A command-line tool for converting between Parquet and CSV file formats using pandas.

## Features

- **Automatic format detection**: Automatically detects whether the input file is Parquet or CSV
- **Bidirectional conversion**: Convert Parquet to CSV or CSV to Parquet
- **Flexible output naming**: Auto-generates output filenames or allows custom naming
- **Error handling**: Comprehensive error handling with informative messages
- **Force conversion**: Option to force conversion even with uncertain file formats

## Installation

The project uses `uv` for dependency management.

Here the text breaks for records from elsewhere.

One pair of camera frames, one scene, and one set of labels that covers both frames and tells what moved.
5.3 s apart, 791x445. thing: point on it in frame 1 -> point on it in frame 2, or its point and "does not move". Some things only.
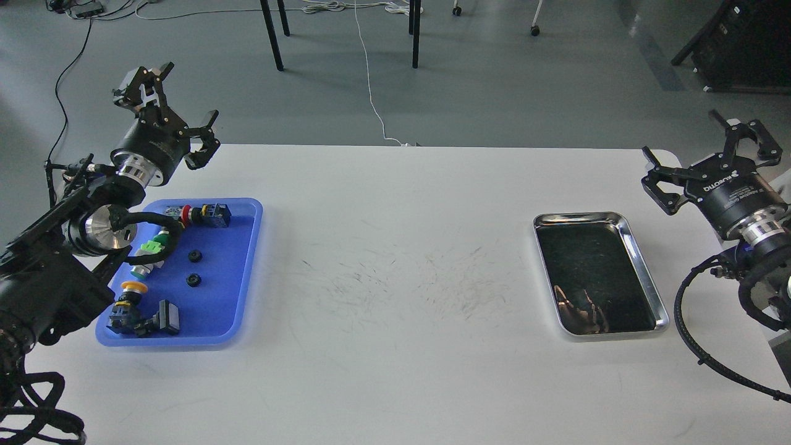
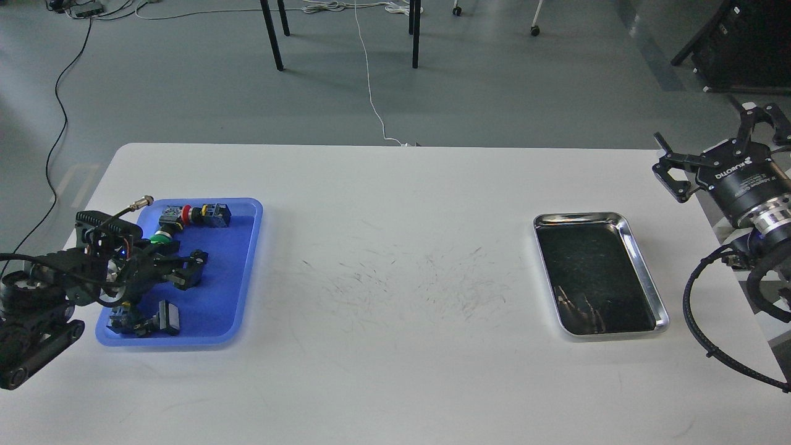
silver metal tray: x=598 y=280 does not move
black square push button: x=166 y=319 does not move
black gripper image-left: x=157 y=142 -> x=131 y=261
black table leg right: x=414 y=10 does not move
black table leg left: x=271 y=29 does not move
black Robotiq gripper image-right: x=739 y=201 -> x=740 y=173
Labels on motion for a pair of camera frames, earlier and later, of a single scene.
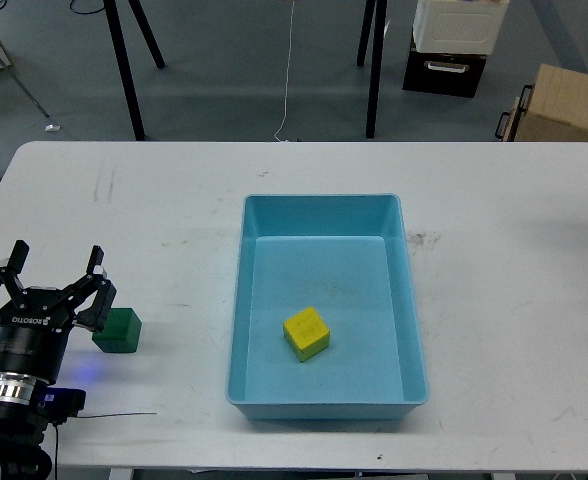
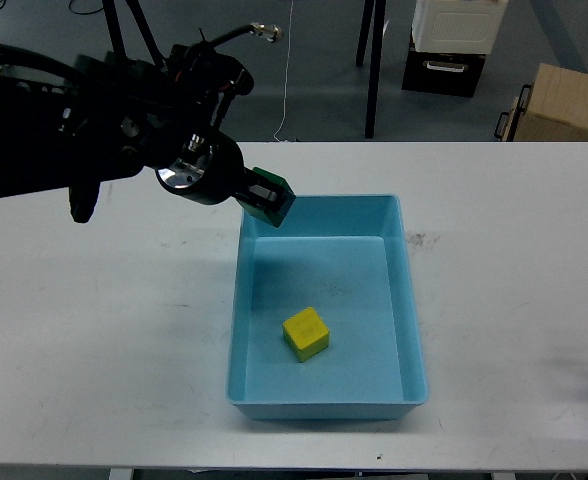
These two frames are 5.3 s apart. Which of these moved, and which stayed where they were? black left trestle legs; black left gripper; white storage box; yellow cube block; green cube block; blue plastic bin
Moved: black left gripper; green cube block
Stayed: blue plastic bin; white storage box; yellow cube block; black left trestle legs
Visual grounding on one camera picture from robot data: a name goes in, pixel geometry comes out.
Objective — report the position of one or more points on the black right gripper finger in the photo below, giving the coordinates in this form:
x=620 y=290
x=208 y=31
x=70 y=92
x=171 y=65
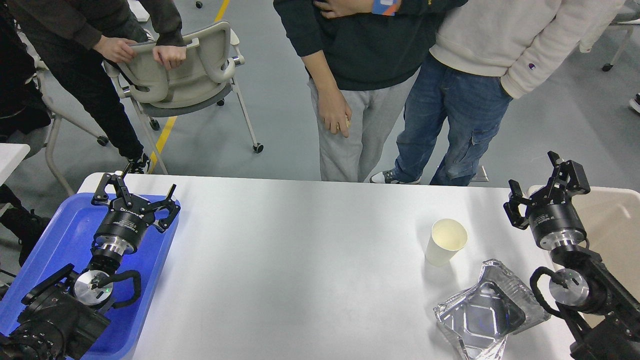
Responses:
x=512 y=207
x=567 y=179

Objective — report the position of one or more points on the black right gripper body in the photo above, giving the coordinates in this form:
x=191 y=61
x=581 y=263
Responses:
x=555 y=224

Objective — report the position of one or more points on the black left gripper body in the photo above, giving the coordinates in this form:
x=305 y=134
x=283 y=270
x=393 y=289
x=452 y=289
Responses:
x=127 y=224

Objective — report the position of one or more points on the white paper cup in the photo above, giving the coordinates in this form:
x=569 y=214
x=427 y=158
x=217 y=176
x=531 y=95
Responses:
x=447 y=237

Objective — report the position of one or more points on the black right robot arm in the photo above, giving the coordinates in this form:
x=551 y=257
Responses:
x=601 y=314

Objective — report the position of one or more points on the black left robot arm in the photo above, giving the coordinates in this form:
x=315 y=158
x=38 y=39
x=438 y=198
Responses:
x=88 y=283

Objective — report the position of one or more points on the blue plastic tray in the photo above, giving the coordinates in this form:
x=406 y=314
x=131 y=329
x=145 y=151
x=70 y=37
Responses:
x=67 y=240

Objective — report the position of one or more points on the grey chair at left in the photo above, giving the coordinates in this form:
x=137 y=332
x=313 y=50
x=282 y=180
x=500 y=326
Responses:
x=57 y=115

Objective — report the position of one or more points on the white side table corner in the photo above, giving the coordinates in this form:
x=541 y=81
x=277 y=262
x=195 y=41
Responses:
x=11 y=155

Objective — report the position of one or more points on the crumpled aluminium foil tray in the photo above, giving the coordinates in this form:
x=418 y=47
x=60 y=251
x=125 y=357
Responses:
x=477 y=321

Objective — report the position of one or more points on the beige rolling office chair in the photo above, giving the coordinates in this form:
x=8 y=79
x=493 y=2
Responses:
x=204 y=79

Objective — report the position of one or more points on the person in cream hoodie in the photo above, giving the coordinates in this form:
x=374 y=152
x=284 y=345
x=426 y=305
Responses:
x=486 y=54

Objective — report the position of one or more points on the person in dark clothes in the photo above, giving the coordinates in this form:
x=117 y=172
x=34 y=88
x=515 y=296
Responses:
x=74 y=38

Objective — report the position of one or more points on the person in black sweater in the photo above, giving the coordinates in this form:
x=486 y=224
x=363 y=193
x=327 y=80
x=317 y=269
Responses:
x=362 y=58

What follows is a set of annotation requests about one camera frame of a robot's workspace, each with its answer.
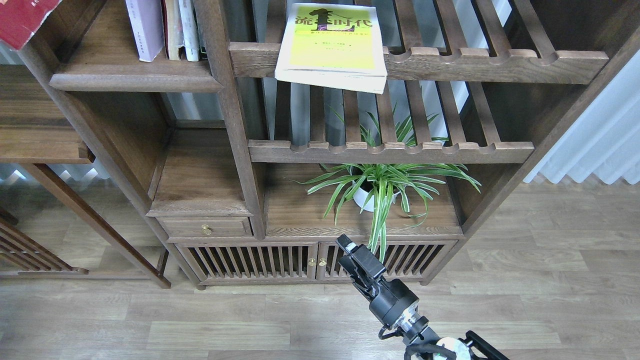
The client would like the white pleated curtain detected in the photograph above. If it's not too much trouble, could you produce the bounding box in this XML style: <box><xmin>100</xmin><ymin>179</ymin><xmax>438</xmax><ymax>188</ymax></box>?
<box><xmin>524</xmin><ymin>52</ymin><xmax>640</xmax><ymax>185</ymax></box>

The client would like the yellow green cover book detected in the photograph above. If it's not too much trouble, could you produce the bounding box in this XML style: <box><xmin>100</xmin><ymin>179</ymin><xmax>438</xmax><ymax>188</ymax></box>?
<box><xmin>274</xmin><ymin>3</ymin><xmax>387</xmax><ymax>94</ymax></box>

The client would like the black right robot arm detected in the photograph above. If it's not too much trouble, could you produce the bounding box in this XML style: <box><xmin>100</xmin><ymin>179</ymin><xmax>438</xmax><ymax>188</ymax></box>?
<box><xmin>336</xmin><ymin>234</ymin><xmax>507</xmax><ymax>360</ymax></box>

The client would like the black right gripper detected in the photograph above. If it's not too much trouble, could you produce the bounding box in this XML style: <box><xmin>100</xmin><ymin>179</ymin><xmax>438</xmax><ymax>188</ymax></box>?
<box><xmin>336</xmin><ymin>234</ymin><xmax>419</xmax><ymax>331</ymax></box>

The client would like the red cover book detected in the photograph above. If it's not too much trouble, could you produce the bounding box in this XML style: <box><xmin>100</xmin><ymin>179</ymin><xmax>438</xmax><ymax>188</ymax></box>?
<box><xmin>0</xmin><ymin>0</ymin><xmax>61</xmax><ymax>51</ymax></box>

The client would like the upright beige book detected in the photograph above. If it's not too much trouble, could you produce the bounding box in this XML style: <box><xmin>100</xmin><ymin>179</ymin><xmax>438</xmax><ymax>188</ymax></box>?
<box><xmin>162</xmin><ymin>0</ymin><xmax>185</xmax><ymax>61</ymax></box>

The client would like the upright white book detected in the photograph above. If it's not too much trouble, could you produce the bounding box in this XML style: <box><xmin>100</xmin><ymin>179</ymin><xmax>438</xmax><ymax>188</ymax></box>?
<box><xmin>178</xmin><ymin>0</ymin><xmax>201</xmax><ymax>62</ymax></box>

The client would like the green spider plant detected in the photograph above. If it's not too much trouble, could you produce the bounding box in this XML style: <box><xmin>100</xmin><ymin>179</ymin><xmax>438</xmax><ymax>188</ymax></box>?
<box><xmin>295</xmin><ymin>102</ymin><xmax>482</xmax><ymax>263</ymax></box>

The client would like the brass drawer knob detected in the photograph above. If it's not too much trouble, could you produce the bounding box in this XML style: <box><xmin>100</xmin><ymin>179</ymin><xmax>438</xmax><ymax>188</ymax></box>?
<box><xmin>201</xmin><ymin>224</ymin><xmax>213</xmax><ymax>236</ymax></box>

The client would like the white lavender cover book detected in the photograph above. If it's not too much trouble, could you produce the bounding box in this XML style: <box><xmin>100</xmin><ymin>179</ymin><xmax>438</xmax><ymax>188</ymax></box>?
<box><xmin>125</xmin><ymin>0</ymin><xmax>165</xmax><ymax>63</ymax></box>

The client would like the dark wooden bookshelf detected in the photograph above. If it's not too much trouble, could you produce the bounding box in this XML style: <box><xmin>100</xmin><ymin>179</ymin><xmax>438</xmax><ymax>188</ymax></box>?
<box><xmin>1</xmin><ymin>0</ymin><xmax>639</xmax><ymax>287</ymax></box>

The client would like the white plant pot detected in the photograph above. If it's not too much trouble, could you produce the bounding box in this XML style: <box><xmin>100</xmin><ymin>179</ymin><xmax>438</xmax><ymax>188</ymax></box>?
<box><xmin>352</xmin><ymin>174</ymin><xmax>400</xmax><ymax>214</ymax></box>

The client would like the upright dark green book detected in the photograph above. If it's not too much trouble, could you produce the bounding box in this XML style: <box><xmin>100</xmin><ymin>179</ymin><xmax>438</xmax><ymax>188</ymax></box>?
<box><xmin>196</xmin><ymin>20</ymin><xmax>208</xmax><ymax>60</ymax></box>

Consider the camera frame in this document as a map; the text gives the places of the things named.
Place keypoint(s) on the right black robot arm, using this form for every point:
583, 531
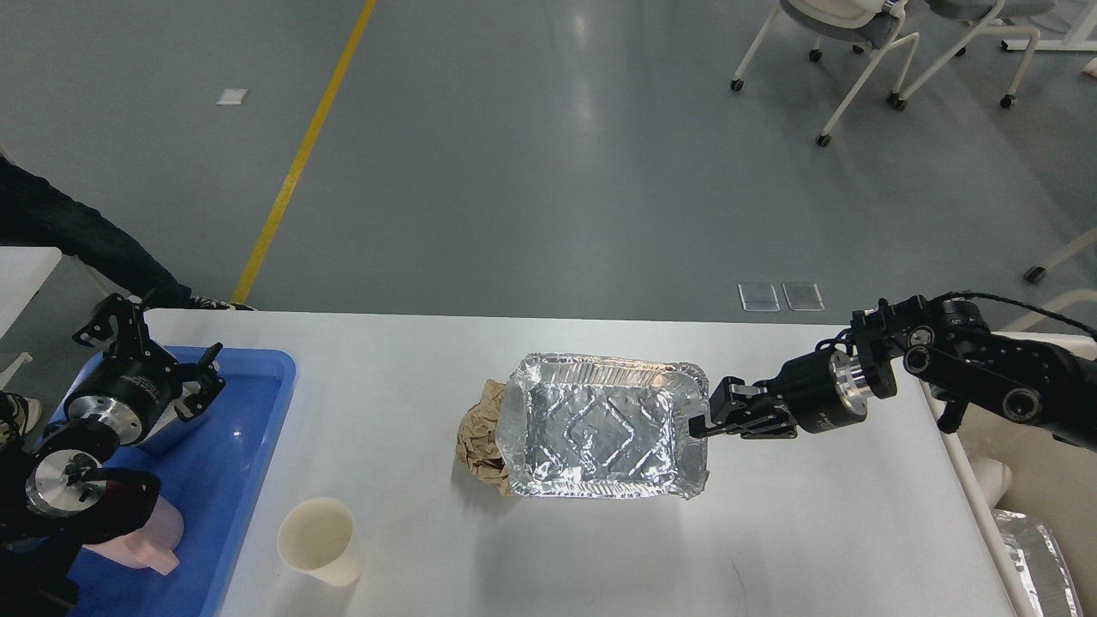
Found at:
942, 341

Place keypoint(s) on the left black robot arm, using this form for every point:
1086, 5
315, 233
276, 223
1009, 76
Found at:
60, 494

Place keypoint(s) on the right floor outlet plate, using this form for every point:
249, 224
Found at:
803, 296

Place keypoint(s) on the steel rectangular container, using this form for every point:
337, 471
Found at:
184, 424

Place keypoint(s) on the aluminium foil tray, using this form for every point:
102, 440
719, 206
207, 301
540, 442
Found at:
575, 426

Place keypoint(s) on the foil tray in bin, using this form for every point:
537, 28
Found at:
1039, 563

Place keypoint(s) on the black white sneaker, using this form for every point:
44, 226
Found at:
19, 415

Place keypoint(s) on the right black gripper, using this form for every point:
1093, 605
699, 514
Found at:
823, 391

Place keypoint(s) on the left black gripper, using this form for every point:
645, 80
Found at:
129, 390

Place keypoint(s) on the floor outlet plate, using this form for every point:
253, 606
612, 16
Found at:
803, 296
761, 298

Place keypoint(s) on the small white floor plate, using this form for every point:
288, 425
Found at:
232, 96

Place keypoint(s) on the crumpled brown paper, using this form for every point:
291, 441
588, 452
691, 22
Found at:
476, 439

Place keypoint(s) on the pink mug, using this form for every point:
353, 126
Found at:
152, 546

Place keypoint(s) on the left floor outlet plate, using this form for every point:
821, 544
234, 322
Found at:
761, 298

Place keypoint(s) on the paper cup in bin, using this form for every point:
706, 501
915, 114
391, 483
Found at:
994, 479

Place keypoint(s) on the cream paper cup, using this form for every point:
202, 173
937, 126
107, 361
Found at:
318, 538

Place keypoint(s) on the chair leg with caster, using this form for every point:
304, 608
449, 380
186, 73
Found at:
1034, 274

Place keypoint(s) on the blue plastic tray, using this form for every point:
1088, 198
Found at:
214, 476

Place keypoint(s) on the person in dark jeans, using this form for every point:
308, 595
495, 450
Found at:
34, 213

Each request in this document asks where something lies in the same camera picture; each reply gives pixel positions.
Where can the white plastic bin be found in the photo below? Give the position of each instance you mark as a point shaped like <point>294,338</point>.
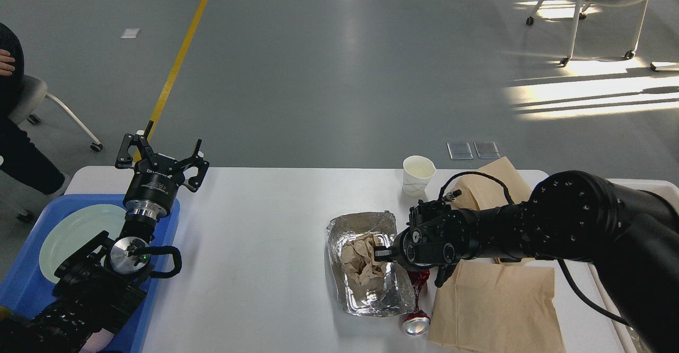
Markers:
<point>669,192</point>

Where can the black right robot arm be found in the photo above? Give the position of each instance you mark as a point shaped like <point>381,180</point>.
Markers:
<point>630,236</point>

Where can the rear brown paper bag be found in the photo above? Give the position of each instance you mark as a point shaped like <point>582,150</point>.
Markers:
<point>481,193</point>

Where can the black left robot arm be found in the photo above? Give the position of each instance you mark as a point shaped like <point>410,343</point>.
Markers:
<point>100,285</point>

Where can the seated person in black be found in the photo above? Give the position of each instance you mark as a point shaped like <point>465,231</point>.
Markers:
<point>21,159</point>

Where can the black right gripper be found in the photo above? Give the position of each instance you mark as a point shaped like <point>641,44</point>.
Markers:
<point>402,253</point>

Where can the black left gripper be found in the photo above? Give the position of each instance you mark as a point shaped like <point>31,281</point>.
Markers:
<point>153,187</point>

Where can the blue plastic tray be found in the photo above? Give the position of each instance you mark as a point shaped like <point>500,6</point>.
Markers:
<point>27,292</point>

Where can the crumpled brown paper in tray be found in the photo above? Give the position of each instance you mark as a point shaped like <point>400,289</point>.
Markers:
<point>359,262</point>

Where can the light green plate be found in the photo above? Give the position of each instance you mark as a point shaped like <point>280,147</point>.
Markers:
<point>74,231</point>

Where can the brown paper bag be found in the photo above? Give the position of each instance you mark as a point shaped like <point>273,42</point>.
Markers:
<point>488,307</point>
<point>481,193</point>

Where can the metal floor socket plate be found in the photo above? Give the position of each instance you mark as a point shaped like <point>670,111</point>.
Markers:
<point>473,150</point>

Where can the aluminium foil tray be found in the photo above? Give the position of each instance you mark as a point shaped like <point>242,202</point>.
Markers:
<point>396,295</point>

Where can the person's left hand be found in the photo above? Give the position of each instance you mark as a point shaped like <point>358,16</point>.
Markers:
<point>7,63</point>

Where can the front brown paper bag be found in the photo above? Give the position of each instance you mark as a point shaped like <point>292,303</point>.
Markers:
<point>488,307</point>

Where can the rear white paper cup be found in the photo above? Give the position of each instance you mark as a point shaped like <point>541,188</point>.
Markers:
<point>417,173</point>

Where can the crushed red can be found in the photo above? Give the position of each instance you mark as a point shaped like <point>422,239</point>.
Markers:
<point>417,322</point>

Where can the pink mug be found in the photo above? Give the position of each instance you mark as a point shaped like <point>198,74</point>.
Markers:
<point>97,342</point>

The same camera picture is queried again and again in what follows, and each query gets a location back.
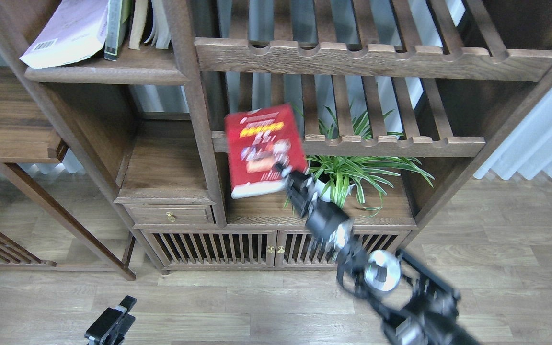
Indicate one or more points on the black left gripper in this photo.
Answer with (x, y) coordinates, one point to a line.
(110, 328)

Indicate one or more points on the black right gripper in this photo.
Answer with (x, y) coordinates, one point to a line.
(327, 222)

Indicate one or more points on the red cover book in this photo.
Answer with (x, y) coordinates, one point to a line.
(257, 140)

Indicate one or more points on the grey green cover book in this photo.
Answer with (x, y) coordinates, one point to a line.
(118, 15)

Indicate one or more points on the white paperback book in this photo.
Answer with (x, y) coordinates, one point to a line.
(76, 31)

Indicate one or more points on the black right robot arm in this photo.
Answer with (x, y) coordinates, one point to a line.
(416, 306)

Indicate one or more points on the white plant pot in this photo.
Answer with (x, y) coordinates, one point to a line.
(333, 188)

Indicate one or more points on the brass cabinet door knobs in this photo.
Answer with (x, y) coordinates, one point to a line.
(272, 249)

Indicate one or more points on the green spider plant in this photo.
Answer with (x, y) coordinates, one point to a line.
(367, 170)

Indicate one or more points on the brass drawer knob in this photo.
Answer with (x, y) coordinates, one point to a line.
(171, 216)

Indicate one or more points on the dark wooden bookshelf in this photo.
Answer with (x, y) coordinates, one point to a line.
(151, 127)

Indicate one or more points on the white open standing book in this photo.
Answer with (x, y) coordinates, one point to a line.
(160, 35)

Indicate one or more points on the wooden side table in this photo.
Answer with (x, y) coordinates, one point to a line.
(36, 231)

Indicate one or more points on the tan standing book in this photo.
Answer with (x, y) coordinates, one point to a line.
(137, 28)

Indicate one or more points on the white curtain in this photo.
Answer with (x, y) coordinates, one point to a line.
(528, 149)

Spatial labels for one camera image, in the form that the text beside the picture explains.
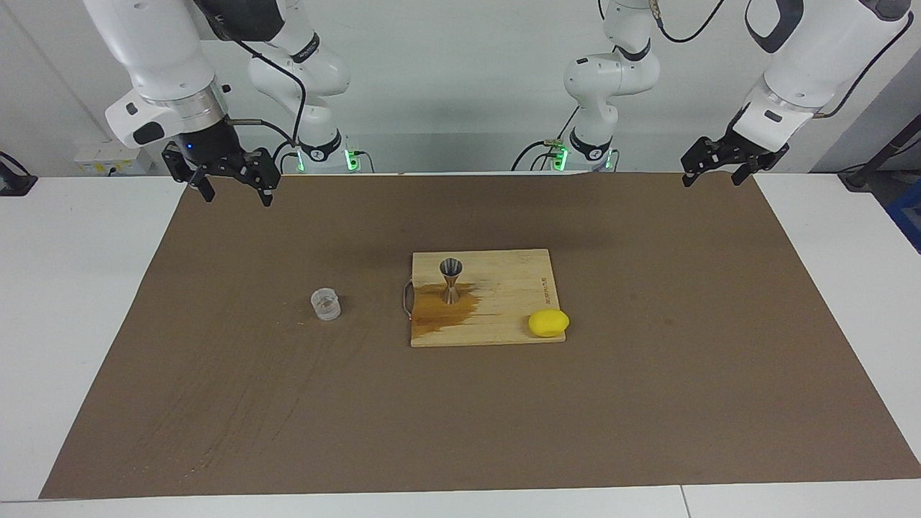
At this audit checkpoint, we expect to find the yellow lemon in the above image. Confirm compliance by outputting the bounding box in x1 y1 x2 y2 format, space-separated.
528 309 571 339

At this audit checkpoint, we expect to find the white wall socket box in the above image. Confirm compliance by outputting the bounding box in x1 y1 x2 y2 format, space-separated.
73 140 156 176

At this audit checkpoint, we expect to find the black stand leg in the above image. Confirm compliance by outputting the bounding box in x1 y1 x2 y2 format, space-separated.
838 114 921 192

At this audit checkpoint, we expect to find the blue crate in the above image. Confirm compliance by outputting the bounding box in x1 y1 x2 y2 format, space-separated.
886 180 921 254

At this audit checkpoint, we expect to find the small clear glass cup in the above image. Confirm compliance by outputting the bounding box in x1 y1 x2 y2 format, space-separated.
310 287 343 322

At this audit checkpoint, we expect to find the black clamp mount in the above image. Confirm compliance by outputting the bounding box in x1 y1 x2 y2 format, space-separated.
0 150 39 197

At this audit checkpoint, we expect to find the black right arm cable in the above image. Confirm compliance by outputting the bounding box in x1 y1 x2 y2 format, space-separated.
193 0 306 160

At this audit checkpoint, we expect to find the steel double jigger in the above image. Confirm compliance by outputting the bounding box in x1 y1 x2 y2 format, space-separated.
439 257 465 306

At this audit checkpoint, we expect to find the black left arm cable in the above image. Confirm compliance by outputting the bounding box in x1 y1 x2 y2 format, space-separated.
648 0 916 122

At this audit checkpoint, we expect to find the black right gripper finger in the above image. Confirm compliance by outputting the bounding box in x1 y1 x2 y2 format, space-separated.
241 148 282 208
186 167 216 204

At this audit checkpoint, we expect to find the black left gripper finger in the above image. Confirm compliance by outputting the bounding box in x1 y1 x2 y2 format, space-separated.
680 137 712 189
731 154 765 188

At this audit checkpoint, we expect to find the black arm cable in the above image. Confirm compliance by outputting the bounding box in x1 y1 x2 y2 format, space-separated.
648 0 916 122
193 0 306 160

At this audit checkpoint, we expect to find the brown table mat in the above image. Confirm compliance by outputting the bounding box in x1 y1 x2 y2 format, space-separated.
39 171 921 500

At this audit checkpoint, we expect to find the bamboo cutting board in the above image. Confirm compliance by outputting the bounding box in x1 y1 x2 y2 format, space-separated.
400 249 570 349

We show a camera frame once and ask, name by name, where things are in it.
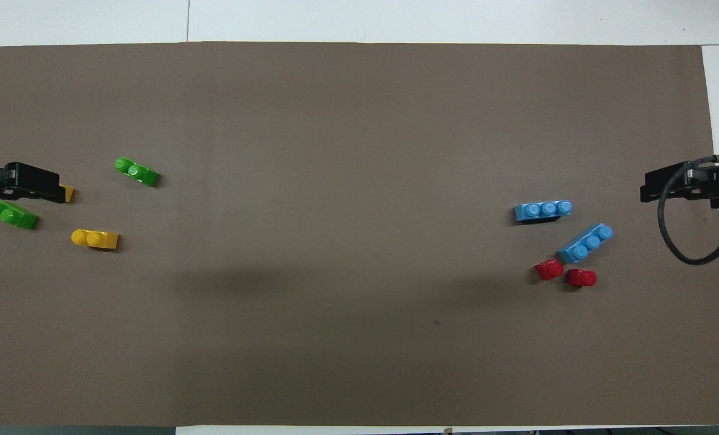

Install dependencies with:

```bash
uv sync
```

## Usage

### Basic Usage

Convert a Parquet file to CSV:
```bash
python main.py input.parquet
```

Convert a CSV file to Parquet:
```bash
python main.py input.csv
```

### Advanced Usage

Specify a custom output filename:
```bash
python main.py input.parquet -o custom_output.csv
python main.py input.csv -o custom_output.parquet
```

Force conversion (useful when file format detection is uncertain):
```bash
python main.py input_file --force
```

### Command Line Options

- `input_file`: Path to the input file (required)
- `-o, --output`: Custom output file path (optional)
- `--force`: Force conversion even if file format detection is uncertain
- `-h, --help`: Show help message

## Examples

```bash
# Convert Parquet to CSV with auto-generated filename
python main.py data.parquet
# Output: data.csv

# Convert CSV to Parquet with custom filename
python main.py data.csv -o processed_data.parquet

# Convert with force flag
python main.py unknown_file --force
```

## Requirements

- Python 3.9+
- pandas >= 2.3.2
- pyarrow >= 21.0.0

## How It Works

1. **File Detection**: The tool first checks the file extension, then attempts to read the file to determine its format
2. **Format Conversion**: Uses pandas to read the input file and convert it to the opposite format
3. **Output Generation**: Creates the output file with an appropriate extension if not specified

## Error Handling

The tool provides clear error messages for:
- Missing input files
- Unsupported file formats
- Read/write errors during conversion
- Invalid file content

## License

This project is open source and available under the MIT License.